For copper? Because the #3d# orbitals are significantly lower in energy for copper (thus making a doubly-occupied #4s# orbital unfavorable enough!), AND because it can fill all the quantum states available in the #n = 3# quantum level, as seen in its electron configuration of:

#[Ar] 3d^10 4s^1#

So, it's only natural for copper to "prefer" filling its #3d# orbitals rather than its #4s#.


Consider the data here (Appendix B.9):

  • #E_(4s,Cu) = -"8.42 eV"#
  • #E_(3d,Cu) = -"13.47 eV"#

The #3d# orbitals of copper are about #"5.05 eV"# of energy lower than the #4s# orbitals of copper (which is about #"487 kJ/mol"#, almost #5# times the strength of a chemical bond!).

You can see the significant increase in favorability when you look at the big picture (graphed from the data here [Appendix B.9]), and see that the #3d# orbitals drop in energy faster than the #4s# orbitals do as the atomic number increases:

So, copper would have a more stable electron configuration by

  • filling its #3d# orbitals to occupy all possible #bb(n = 3)# quantum states.
  • taking advantage of the particularly low #bb(3d)# orbital energies compared to the #4s# orbital.
Jul 4, 2017

Answer:

You mean to ask why is the electronic configuration of #"ATOMIC COPPER"# is........

Explanation:

You mean to ask why is the electronic configuration of #"ATOMIC COPPER"# is........#[Ar]3d^(10)4s^1# rather than #[Ar]3d^(9)4s^2#?

For copper, #Z=29#; and thus in the atom there are 29 electrons to distribute in the neutral atom.
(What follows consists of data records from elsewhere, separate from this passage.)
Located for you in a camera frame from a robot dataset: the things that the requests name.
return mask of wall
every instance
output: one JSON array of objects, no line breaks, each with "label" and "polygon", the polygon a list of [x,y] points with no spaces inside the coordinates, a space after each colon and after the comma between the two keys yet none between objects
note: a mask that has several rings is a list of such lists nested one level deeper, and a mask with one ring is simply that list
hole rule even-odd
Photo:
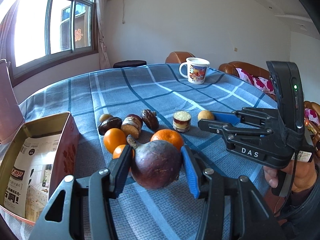
[{"label": "wall", "polygon": [[73,59],[42,71],[15,86],[13,91],[18,103],[20,104],[28,96],[41,88],[69,77],[96,70],[99,70],[98,53]]},{"label": "wall", "polygon": [[234,60],[267,68],[267,60],[290,57],[289,27],[254,0],[125,0],[125,24],[122,17],[123,0],[109,0],[111,65],[163,63],[172,51],[189,51],[215,68]]},{"label": "wall", "polygon": [[290,61],[299,68],[304,99],[320,104],[320,40],[291,32]]}]

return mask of orange
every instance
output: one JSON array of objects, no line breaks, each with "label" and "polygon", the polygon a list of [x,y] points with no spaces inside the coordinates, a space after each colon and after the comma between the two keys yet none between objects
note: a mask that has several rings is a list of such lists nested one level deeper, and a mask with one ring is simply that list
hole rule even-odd
[{"label": "orange", "polygon": [[113,151],[112,158],[113,158],[113,159],[119,158],[125,146],[126,146],[126,144],[119,145],[119,146]]},{"label": "orange", "polygon": [[181,150],[181,147],[184,145],[182,136],[178,132],[170,129],[163,129],[156,132],[151,137],[150,141],[155,141],[155,140],[168,141],[172,143],[178,149],[179,152]]},{"label": "orange", "polygon": [[103,137],[103,144],[112,154],[113,151],[122,144],[127,144],[127,138],[123,131],[118,128],[111,128]]}]

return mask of window pane
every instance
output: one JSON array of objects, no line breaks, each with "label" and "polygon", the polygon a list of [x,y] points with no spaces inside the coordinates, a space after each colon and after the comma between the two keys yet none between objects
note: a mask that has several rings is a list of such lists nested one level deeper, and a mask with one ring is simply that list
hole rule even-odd
[{"label": "window pane", "polygon": [[16,66],[45,56],[45,15],[48,0],[20,0],[14,31]]},{"label": "window pane", "polygon": [[69,0],[53,0],[50,18],[51,54],[70,49]]},{"label": "window pane", "polygon": [[90,44],[90,10],[91,7],[82,3],[76,3],[75,18],[75,47],[82,48]]}]

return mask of table
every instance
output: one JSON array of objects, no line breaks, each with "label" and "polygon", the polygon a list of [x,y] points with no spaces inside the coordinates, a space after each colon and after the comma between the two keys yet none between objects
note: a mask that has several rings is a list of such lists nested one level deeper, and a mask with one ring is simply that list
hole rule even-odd
[{"label": "table", "polygon": [[[261,165],[228,153],[219,135],[203,132],[197,127],[200,110],[231,112],[245,106],[276,108],[276,102],[239,78],[211,68],[205,84],[191,84],[181,77],[177,64],[83,74],[50,85],[20,104],[26,121],[64,111],[72,113],[81,133],[76,178],[90,176],[111,160],[112,155],[103,146],[103,137],[97,132],[101,114],[110,113],[124,119],[127,114],[139,114],[142,109],[149,108],[157,112],[160,128],[172,128],[173,113],[186,110],[192,116],[192,128],[183,134],[185,143],[197,150],[207,165],[220,174],[232,178],[246,175],[265,194],[268,185]],[[139,141],[146,143],[151,135],[144,125]],[[0,146],[0,160],[7,147]],[[120,240],[193,240],[203,207],[203,200],[195,200],[189,193],[183,171],[177,182],[155,191],[146,191],[128,178],[123,193],[110,203]],[[229,212],[227,202],[227,226]],[[28,239],[30,225],[3,211],[1,214],[19,239]],[[90,239],[87,205],[84,214],[85,235]]]}]

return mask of ceiling
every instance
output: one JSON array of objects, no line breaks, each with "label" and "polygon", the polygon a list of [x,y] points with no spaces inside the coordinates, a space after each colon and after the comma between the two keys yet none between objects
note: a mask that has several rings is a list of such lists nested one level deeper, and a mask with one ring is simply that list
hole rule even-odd
[{"label": "ceiling", "polygon": [[255,0],[279,20],[289,25],[294,32],[302,33],[320,40],[320,34],[299,0]]}]
Eighteen of these electrons are distributed in a core the same as that of atomic argon, i.e. #1s^(2)2s^(2)2p^(6)3s^(2)3p^(6)#. Because these are inner core, and do not really participate in the chemistry of the proceeding elements, we can represent this configuration by #[Ar]# rather than go thru the pfaff of writing it out.

So to your question, why is the electronic configuration of #"ATOMIC COPPER"# ........#[Ar]3d^(10)4s^1# rather than #[Ar]3d^(9)4s^2#? This is probably a combination of Hund's rule, which gives a special electronic stability to HALF-FILLED SHELLS, i.e. the #4s# orbital is half-filled; and also to the special stability of FILLED ELECTRONIC shells, i.e. the #3d# shell is FULL at #3d^10#.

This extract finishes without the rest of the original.